> Source data
□ □ □
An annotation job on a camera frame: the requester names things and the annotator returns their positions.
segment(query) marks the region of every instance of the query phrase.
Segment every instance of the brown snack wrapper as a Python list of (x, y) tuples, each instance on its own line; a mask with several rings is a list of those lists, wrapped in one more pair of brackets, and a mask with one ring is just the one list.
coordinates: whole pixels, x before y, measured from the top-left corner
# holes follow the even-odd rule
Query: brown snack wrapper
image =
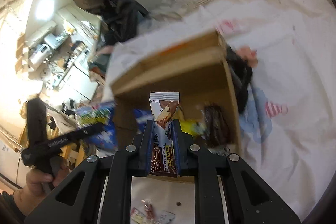
[(155, 122), (150, 174), (176, 177), (171, 118), (179, 105), (179, 92), (151, 93), (150, 105)]

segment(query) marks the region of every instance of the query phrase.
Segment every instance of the kitchen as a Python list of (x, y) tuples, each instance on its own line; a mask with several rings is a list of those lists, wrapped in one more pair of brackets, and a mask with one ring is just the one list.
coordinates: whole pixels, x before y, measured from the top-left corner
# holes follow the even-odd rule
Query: kitchen
[(43, 81), (45, 102), (56, 107), (68, 99), (92, 100), (98, 83), (90, 80), (88, 60), (99, 34), (100, 18), (73, 0), (33, 0), (22, 70), (30, 80)]

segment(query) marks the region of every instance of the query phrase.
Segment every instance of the white blanket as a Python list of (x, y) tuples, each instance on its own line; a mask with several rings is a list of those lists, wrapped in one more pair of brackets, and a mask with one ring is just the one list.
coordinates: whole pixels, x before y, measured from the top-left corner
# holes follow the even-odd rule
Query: white blanket
[(336, 11), (326, 0), (217, 0), (118, 44), (103, 100), (113, 98), (109, 84), (148, 54), (232, 19), (244, 28), (227, 42), (249, 45), (259, 60), (240, 117), (242, 156), (303, 220), (336, 170)]

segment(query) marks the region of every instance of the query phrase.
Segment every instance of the open cardboard box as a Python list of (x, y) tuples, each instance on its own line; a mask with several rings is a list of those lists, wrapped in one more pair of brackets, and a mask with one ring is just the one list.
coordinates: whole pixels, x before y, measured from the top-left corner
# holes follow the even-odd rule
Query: open cardboard box
[(231, 152), (240, 153), (238, 109), (226, 44), (211, 32), (142, 60), (112, 84), (117, 126), (132, 130), (132, 108), (150, 109), (150, 92), (178, 91), (185, 120), (202, 120), (201, 109), (220, 105), (233, 135)]

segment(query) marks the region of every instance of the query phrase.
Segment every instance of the cluttered room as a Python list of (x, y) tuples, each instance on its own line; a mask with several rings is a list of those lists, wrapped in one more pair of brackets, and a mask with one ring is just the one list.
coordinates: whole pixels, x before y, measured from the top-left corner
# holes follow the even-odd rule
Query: cluttered room
[(0, 188), (62, 157), (25, 223), (322, 223), (335, 3), (0, 0)]

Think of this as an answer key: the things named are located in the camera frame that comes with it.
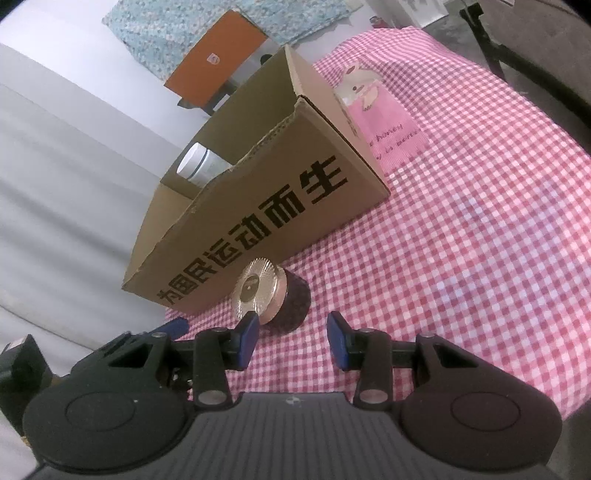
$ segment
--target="cartoon character illustration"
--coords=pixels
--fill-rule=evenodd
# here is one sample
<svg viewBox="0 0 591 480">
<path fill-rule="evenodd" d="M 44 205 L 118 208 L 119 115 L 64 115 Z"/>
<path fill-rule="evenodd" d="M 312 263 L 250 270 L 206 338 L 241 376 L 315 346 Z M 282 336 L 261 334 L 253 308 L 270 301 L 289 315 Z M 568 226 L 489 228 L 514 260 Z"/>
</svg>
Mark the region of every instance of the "cartoon character illustration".
<svg viewBox="0 0 591 480">
<path fill-rule="evenodd" d="M 382 81 L 379 73 L 361 68 L 359 63 L 353 63 L 345 68 L 342 80 L 335 87 L 335 93 L 347 106 L 362 97 L 363 110 L 368 110 L 378 97 L 376 81 Z"/>
</svg>

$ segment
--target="gold cap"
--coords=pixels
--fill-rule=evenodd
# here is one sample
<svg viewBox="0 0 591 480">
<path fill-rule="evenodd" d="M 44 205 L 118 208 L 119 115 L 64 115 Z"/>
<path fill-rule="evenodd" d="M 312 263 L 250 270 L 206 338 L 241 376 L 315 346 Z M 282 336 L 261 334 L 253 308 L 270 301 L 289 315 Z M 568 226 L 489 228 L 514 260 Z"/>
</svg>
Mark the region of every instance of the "gold cap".
<svg viewBox="0 0 591 480">
<path fill-rule="evenodd" d="M 232 313 L 240 320 L 255 312 L 261 325 L 270 322 L 283 303 L 287 279 L 281 267 L 266 258 L 256 258 L 240 274 L 232 292 Z"/>
</svg>

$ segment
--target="cardboard box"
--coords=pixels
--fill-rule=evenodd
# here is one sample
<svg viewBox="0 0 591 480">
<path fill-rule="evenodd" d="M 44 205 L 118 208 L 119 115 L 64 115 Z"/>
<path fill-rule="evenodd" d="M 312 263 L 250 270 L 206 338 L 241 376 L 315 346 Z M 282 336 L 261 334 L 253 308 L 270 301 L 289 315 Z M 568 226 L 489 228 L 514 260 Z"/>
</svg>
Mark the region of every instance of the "cardboard box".
<svg viewBox="0 0 591 480">
<path fill-rule="evenodd" d="M 176 174 L 196 141 L 234 165 L 201 191 Z M 252 259 L 284 261 L 388 195 L 376 159 L 330 85 L 285 47 L 164 175 L 123 289 L 199 312 L 229 294 Z"/>
</svg>

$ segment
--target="orange panel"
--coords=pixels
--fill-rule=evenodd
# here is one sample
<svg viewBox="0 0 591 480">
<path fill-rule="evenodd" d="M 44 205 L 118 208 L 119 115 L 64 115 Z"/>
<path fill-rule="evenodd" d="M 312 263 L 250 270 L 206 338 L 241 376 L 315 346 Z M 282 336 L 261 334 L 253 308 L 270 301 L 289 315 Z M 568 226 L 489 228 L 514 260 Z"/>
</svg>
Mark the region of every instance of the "orange panel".
<svg viewBox="0 0 591 480">
<path fill-rule="evenodd" d="M 266 39 L 261 30 L 230 10 L 197 42 L 164 86 L 204 107 Z"/>
</svg>

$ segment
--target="white jar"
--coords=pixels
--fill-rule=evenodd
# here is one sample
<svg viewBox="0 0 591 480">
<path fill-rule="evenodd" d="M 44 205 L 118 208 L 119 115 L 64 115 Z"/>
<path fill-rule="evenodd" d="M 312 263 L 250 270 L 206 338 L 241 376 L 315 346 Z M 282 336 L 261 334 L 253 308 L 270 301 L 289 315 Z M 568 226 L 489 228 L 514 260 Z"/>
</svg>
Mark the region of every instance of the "white jar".
<svg viewBox="0 0 591 480">
<path fill-rule="evenodd" d="M 191 183 L 203 188 L 209 181 L 231 166 L 211 150 L 199 143 L 195 143 L 181 160 L 177 173 Z"/>
</svg>

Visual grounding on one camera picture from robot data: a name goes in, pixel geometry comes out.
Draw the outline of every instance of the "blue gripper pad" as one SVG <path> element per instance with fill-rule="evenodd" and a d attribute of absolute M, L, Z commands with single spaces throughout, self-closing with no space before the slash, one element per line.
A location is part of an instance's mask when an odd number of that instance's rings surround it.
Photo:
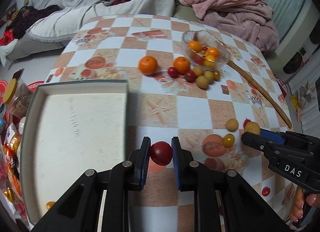
<path fill-rule="evenodd" d="M 260 129 L 260 135 L 272 140 L 273 142 L 276 142 L 279 145 L 283 145 L 285 142 L 285 139 L 283 137 L 272 131 Z"/>

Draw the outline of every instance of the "wooden handle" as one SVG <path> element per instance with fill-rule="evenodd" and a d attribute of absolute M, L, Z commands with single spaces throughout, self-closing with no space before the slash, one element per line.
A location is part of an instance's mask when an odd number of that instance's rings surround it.
<path fill-rule="evenodd" d="M 241 76 L 243 76 L 254 88 L 257 89 L 265 98 L 268 100 L 271 105 L 275 108 L 275 110 L 278 112 L 278 114 L 281 116 L 283 121 L 286 123 L 286 125 L 291 128 L 292 123 L 285 114 L 285 112 L 282 110 L 282 108 L 272 99 L 272 97 L 269 95 L 269 93 L 262 87 L 258 82 L 254 80 L 253 77 L 251 77 L 247 72 L 245 72 L 243 69 L 241 69 L 239 66 L 237 66 L 232 60 L 228 62 L 228 65 L 233 68 L 236 72 L 238 72 Z"/>

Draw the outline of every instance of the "human hand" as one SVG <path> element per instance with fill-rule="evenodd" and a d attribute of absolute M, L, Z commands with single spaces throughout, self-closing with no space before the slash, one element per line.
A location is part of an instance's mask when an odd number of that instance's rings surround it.
<path fill-rule="evenodd" d="M 311 207 L 320 207 L 320 194 L 310 194 L 307 199 L 307 203 Z M 291 219 L 292 222 L 298 222 L 299 219 L 302 219 L 303 216 L 303 211 L 302 207 L 304 204 L 304 195 L 302 192 L 302 188 L 298 187 L 296 190 L 296 193 L 294 194 L 294 197 L 292 199 L 292 205 L 291 205 L 291 210 L 289 214 L 289 218 Z"/>

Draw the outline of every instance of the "screw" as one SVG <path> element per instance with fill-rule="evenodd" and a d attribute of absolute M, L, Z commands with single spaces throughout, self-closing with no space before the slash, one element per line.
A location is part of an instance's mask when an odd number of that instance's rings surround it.
<path fill-rule="evenodd" d="M 94 170 L 93 169 L 87 169 L 84 174 L 86 176 L 92 176 L 94 174 Z"/>
<path fill-rule="evenodd" d="M 123 167 L 130 167 L 132 165 L 132 162 L 131 161 L 124 161 L 123 163 L 122 163 L 122 166 Z"/>
<path fill-rule="evenodd" d="M 198 167 L 199 166 L 199 163 L 197 162 L 197 161 L 191 161 L 190 163 L 189 163 L 189 165 L 191 166 L 191 167 Z"/>
<path fill-rule="evenodd" d="M 227 171 L 227 174 L 230 176 L 230 177 L 235 177 L 237 175 L 237 172 L 235 170 L 228 170 Z"/>

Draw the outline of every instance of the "yellow cherry tomato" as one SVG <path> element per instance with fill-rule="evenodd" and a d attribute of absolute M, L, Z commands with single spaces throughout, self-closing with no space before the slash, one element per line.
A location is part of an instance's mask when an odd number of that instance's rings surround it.
<path fill-rule="evenodd" d="M 219 79 L 220 79 L 220 72 L 219 72 L 219 70 L 214 70 L 214 71 L 213 71 L 213 75 L 214 75 L 214 80 L 219 80 Z"/>
<path fill-rule="evenodd" d="M 213 61 L 209 61 L 209 60 L 204 60 L 203 66 L 210 68 L 210 69 L 214 69 L 215 68 L 215 63 Z"/>
<path fill-rule="evenodd" d="M 235 137 L 233 136 L 233 134 L 227 134 L 222 139 L 222 143 L 223 143 L 224 147 L 226 147 L 226 148 L 233 146 L 234 142 L 235 142 Z"/>
<path fill-rule="evenodd" d="M 209 61 L 216 61 L 217 60 L 217 57 L 213 56 L 213 55 L 207 55 L 204 57 L 206 60 L 209 60 Z"/>
<path fill-rule="evenodd" d="M 47 210 L 51 209 L 54 204 L 55 204 L 54 201 L 48 201 L 46 204 Z"/>

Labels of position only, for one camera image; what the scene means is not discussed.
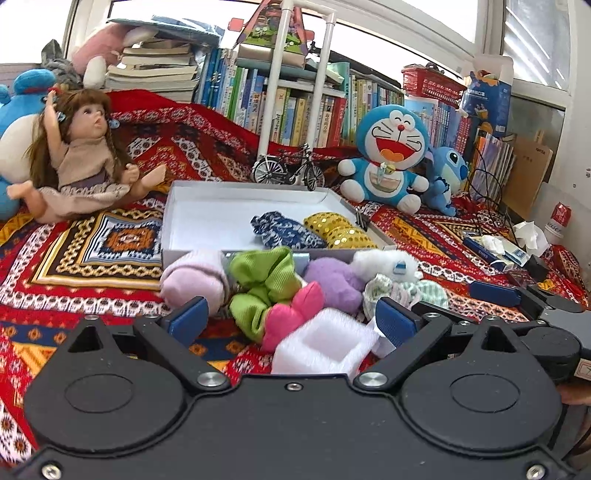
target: doll dress
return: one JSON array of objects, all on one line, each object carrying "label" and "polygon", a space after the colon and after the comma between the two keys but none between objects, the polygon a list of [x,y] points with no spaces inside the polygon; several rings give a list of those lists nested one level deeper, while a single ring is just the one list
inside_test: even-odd
[{"label": "doll dress", "polygon": [[57,171],[58,190],[41,187],[47,203],[42,223],[70,220],[112,206],[130,190],[113,181],[115,162],[105,137],[74,140],[63,145],[63,155],[52,158]]}]

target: metal screw
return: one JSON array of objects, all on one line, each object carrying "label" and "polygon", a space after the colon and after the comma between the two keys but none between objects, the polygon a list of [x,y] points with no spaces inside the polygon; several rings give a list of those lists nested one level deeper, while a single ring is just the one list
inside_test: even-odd
[{"label": "metal screw", "polygon": [[359,376],[359,383],[368,388],[381,387],[387,381],[388,377],[380,372],[367,372]]},{"label": "metal screw", "polygon": [[290,392],[301,392],[302,390],[304,390],[304,385],[302,385],[301,383],[288,383],[285,386],[285,389],[290,391]]},{"label": "metal screw", "polygon": [[47,480],[59,480],[61,478],[61,470],[52,463],[48,463],[41,467],[41,474],[43,477],[47,478]]},{"label": "metal screw", "polygon": [[226,382],[226,376],[221,372],[204,372],[197,377],[197,383],[202,387],[219,387]]},{"label": "metal screw", "polygon": [[544,465],[532,465],[525,474],[527,480],[541,480],[546,475],[546,467]]}]

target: doll
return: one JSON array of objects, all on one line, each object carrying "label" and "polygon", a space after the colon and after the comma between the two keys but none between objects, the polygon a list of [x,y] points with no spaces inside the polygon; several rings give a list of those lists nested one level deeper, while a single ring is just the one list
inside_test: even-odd
[{"label": "doll", "polygon": [[39,223],[72,220],[144,198],[164,181],[166,165],[140,178],[139,167],[113,141],[111,102],[98,90],[48,94],[29,148],[31,180],[10,185]]}]

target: red basket
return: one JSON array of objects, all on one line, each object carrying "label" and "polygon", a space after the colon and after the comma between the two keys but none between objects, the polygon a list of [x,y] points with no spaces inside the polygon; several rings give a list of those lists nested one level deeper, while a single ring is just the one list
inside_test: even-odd
[{"label": "red basket", "polygon": [[459,108],[466,87],[442,74],[434,63],[426,67],[412,66],[402,70],[404,86],[408,95],[435,98]]}]

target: model bicycle
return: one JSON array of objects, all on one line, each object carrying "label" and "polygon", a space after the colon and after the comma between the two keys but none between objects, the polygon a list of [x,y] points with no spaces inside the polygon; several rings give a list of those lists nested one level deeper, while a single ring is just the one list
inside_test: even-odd
[{"label": "model bicycle", "polygon": [[[298,162],[286,163],[282,156],[289,156]],[[255,183],[274,185],[293,185],[303,172],[304,185],[313,192],[317,187],[324,187],[324,173],[318,165],[312,163],[311,151],[302,146],[296,154],[282,151],[282,156],[266,155],[259,159],[252,168],[251,177]]]}]
□ □ □
> Assignment
Bring together all lines of the entries above in which the string "attribute" occurs.

> Answer to the problem
Draw the outline of every instance of the "blue gripper pad" as one SVG <path> element per instance with fill-rule="evenodd" and a d attribute of absolute M, L, Z commands with single spaces throughout, self-closing with no space before the slash, one element per line.
Draw the outline of every instance of the "wooden handle" as one SVG <path> element per instance with fill-rule="evenodd" and a d attribute of absolute M, L, Z commands with single spaces throughout, self-closing with no space before the slash, one element per line.
Draw the outline of every instance of the "human hand" as one SVG <path> element per instance with fill-rule="evenodd" and a d attribute of absolute M, L, Z commands with single spaces throughout, self-closing with no space before the slash, one element per line.
Draw the outline of every instance of the "screw" as one SVG <path> element per instance with fill-rule="evenodd" and a d attribute of absolute M, L, Z commands with single spaces throughout, self-closing with no space before the slash, one element per line.
Draw the outline of every instance of the "yellow cherry tomato" as one SVG <path> element per instance with fill-rule="evenodd" and a d attribute of absolute M, L, Z commands with single spaces throughout, self-closing with no space before the slash, one element per line.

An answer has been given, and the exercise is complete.